Archive for October, 2011

Japanese Input on Ubuntu Linux 11.10 Oneiric Ocelot

Sunday, October 16th, 2011

This tutorial will show you how to set up Japanese input (IME) on Ubuntu 11.10 from the Unity interface. The installation procedure is very similar to the previous Unity release of Ubuntu 11.04. In fact, it is a little bit easier on 11-10. For Ubuntu 10.04 under Gnome, refer to this post.

Setup Procedure

To start, select Dash home from the Unity Launcher.

From the Dash home, select More Apps.

From the Installed menu area, select See more results.

Scroll down and select Language Support.

On the Language tab of the Language Support screen, press Install / Remove Languages…

On the Installed Languages screen, scroll down to Japanese and check Installed, and then press Apply Changes.

Enter your password on the Authenticate screen.

It will take a few moments to download and install the Japanese IME packages.

Back on the Language Support screen, select ibus for the Keyboard input method system, and then press Close.

Once again select Dash home from the Unity Launcher.

From the Dash home, select More Apps.

From the Installed menu area, select See more results.

Scroll down and select Keyboard Input Methods.

You may get a pop up message saying Keyboard Input Methods (IBus Daemon) has not been started. Do you want to start it now? Select Yes.

On the Input Method tab of the Ibus Preferences screen, press Select an input method and select Japanese → Anthy.

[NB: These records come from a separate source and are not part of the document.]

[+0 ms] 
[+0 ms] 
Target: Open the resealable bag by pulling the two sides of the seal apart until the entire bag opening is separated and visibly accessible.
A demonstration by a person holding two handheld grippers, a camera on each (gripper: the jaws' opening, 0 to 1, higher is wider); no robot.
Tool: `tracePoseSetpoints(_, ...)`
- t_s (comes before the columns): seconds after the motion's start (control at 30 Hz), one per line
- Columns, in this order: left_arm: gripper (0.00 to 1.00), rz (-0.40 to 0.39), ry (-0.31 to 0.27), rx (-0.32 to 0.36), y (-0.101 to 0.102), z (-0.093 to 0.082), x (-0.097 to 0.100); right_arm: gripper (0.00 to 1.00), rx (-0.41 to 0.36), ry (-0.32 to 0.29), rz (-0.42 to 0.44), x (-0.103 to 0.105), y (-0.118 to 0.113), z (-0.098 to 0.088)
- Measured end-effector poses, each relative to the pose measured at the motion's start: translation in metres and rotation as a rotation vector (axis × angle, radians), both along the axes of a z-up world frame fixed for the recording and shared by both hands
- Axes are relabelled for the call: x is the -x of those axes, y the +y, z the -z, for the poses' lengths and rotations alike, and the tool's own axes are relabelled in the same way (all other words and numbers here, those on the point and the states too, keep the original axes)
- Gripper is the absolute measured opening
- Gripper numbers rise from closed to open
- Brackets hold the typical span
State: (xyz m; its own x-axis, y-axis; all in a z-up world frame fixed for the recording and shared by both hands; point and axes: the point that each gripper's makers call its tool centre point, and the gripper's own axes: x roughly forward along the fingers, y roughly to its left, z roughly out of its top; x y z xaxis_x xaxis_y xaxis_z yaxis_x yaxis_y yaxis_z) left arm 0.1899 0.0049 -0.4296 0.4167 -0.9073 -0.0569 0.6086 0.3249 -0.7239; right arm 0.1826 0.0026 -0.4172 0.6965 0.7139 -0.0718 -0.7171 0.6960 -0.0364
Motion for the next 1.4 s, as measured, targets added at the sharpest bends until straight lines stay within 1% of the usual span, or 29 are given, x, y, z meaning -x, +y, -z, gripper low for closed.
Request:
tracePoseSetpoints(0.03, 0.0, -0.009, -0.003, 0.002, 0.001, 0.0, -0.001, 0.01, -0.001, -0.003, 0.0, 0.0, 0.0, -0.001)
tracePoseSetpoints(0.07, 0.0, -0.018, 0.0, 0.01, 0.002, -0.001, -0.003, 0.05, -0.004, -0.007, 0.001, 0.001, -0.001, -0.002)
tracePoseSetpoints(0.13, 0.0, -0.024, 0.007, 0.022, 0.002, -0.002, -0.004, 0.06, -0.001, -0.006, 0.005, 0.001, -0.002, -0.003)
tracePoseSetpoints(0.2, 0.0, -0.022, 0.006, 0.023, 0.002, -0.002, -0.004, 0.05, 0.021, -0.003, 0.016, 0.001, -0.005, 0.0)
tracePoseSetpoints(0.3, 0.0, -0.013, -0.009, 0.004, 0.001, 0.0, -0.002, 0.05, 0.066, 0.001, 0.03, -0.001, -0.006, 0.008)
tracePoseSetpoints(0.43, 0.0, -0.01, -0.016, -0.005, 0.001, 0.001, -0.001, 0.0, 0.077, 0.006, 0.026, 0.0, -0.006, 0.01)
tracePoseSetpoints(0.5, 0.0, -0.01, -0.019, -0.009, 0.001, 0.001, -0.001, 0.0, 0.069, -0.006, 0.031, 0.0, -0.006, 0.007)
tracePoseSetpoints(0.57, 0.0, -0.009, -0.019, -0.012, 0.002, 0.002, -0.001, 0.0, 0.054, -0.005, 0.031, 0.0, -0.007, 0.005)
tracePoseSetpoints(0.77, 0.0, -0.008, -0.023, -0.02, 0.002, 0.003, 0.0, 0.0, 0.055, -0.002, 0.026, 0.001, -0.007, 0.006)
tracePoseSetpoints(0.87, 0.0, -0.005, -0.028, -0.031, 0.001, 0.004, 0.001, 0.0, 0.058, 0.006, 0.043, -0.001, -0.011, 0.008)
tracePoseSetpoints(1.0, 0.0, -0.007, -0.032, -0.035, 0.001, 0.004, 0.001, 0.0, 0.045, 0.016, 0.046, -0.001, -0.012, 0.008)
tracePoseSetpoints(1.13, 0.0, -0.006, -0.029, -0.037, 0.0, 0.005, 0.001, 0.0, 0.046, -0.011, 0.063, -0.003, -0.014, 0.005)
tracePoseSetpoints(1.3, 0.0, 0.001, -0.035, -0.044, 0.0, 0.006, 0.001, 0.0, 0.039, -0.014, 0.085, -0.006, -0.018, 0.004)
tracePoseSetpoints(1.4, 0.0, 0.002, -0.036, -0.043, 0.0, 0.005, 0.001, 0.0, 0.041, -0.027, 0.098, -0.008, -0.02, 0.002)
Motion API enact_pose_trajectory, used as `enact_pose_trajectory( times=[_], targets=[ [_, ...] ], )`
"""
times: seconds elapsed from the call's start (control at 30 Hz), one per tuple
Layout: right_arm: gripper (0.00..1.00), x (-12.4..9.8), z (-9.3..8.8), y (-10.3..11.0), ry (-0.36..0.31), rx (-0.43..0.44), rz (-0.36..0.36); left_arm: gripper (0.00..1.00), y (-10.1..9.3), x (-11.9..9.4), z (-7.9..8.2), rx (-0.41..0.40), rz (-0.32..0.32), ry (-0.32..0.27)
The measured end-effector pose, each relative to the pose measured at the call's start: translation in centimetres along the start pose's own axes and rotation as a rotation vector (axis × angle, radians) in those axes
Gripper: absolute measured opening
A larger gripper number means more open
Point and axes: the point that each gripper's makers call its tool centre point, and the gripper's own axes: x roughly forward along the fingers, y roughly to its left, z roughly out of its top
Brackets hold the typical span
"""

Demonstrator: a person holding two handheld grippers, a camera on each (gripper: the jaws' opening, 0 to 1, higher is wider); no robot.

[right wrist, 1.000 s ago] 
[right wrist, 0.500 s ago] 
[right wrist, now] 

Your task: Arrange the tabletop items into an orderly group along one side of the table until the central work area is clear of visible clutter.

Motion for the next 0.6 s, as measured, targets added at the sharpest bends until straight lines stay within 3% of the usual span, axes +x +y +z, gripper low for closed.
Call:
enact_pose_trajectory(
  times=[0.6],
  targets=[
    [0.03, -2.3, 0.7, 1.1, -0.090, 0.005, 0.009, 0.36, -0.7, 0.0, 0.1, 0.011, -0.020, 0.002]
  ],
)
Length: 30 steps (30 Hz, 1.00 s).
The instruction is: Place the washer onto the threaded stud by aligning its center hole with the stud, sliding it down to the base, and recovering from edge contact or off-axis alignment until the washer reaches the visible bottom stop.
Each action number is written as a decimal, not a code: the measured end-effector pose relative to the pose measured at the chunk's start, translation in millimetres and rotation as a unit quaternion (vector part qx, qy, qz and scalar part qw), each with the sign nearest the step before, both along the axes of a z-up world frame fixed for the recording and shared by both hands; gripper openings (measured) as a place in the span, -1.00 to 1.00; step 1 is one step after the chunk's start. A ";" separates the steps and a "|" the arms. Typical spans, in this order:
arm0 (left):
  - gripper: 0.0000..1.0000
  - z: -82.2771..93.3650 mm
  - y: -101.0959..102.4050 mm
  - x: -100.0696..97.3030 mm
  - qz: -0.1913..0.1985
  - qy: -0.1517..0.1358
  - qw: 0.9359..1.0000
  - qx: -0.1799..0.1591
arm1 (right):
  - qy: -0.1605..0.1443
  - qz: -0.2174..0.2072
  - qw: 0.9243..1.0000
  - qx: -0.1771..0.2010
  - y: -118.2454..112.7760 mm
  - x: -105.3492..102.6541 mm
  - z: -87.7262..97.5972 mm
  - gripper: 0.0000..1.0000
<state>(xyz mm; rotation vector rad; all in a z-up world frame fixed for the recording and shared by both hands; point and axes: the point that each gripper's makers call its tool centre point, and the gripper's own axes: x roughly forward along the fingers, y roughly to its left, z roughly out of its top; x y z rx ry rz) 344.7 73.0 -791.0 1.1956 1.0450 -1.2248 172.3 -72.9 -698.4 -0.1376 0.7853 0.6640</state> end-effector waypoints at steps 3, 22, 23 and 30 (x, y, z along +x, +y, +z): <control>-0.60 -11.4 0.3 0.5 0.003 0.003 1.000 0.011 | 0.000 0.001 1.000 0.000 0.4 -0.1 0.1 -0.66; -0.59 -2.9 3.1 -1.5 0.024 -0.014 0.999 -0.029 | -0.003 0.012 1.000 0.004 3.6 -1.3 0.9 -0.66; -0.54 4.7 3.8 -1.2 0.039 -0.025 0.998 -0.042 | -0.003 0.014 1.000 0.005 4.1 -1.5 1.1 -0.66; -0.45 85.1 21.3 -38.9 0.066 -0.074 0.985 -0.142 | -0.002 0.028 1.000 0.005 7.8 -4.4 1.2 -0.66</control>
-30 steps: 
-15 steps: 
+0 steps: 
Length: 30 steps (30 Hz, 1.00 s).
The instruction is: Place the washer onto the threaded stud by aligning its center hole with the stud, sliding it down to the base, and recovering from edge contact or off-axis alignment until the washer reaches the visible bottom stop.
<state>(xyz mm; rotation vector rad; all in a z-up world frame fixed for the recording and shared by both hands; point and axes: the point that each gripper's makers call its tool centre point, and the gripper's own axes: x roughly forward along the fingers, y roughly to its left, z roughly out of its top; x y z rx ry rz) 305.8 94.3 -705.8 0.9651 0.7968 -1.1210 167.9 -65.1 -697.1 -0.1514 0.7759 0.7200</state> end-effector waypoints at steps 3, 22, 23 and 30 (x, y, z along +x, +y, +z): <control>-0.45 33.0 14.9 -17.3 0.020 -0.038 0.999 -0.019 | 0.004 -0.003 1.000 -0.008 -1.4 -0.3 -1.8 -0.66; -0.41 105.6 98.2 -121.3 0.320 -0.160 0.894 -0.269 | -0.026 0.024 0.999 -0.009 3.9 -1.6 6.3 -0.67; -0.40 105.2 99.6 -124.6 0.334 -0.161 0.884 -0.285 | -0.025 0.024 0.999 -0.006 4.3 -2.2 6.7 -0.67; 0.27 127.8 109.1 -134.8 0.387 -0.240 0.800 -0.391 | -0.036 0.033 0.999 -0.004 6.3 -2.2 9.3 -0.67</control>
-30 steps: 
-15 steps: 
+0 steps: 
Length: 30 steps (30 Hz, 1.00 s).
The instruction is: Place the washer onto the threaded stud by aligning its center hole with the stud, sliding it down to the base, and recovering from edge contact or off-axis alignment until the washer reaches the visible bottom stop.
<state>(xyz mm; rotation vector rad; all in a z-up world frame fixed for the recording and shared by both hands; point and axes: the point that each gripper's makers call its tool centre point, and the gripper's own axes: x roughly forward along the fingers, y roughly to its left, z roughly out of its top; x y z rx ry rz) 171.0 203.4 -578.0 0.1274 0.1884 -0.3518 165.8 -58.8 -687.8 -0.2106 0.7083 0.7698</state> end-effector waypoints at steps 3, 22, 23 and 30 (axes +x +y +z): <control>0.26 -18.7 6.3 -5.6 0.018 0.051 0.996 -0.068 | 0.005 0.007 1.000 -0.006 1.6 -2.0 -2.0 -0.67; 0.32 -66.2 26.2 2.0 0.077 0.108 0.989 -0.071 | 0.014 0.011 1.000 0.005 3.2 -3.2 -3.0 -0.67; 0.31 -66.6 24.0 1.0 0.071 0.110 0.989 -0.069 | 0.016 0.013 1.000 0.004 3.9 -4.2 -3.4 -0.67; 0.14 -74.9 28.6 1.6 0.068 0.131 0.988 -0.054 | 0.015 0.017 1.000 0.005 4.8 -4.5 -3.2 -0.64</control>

Press Add and then press Close.

The Ibus keyboard icon will now display on the top panel.

Open up any application with a text box such as Tomboy Notes and place the cursor in the text box.

Press the Ibus keyboard icon on the tap panel and select Japanese-Anthy.

The Ibus keyboard icon will now change to the Anthy Aち icon.

That’s it. You can now type in Japanese in Ubuntu 11.10. 簡単にできますね。

Special Concerns for Translating Japanese Using Translation Memory

Thursday, October 6th, 2011

The use of translation memory, such as software products like SDL Trados, greatly increase the speed and efficiency of a translator. However, there are special concerns that must be taken into account when translating with a translation memory where Japanese is the source language. Japanese has some linguistic characteristics that are significantly different from English, and when using a Japanese to English translation memory, you can run into trouble if you are not careful.

The biggest benefit a translation memory can bring you is providing you with a 100% match and eliminating any translation work for that sentence. Best practices say you should always proofread your translations, even if it is from a 100% TM match—although it is hardly ever done. With Japanese, however, you check your 100% matches because the translations may not be accurate for reasons we will discuss.

Plurals

Japanese does not have different singular and plural forms of nouns the same way English does. There are specific instances where a plural-like form is used, but these are the exception rather than the norm. Let’s look at a simple example:

ねじを取り外す。

You could translate this sentence two different ways:

  • Remove the screw.
  • Remove the screws.

Which is correct? Well, that depends on how many screws there are. In Japanese, this one sentence covers both instances. Suppose your translation memory had only this translation pair in the database:

  • JA: ねじを取り外す。
  • EN: Remove the screw.

If the sentence you are currently translating matches the Japanese, but in this present context there are multiple screws, the matching 100% translation is not correct.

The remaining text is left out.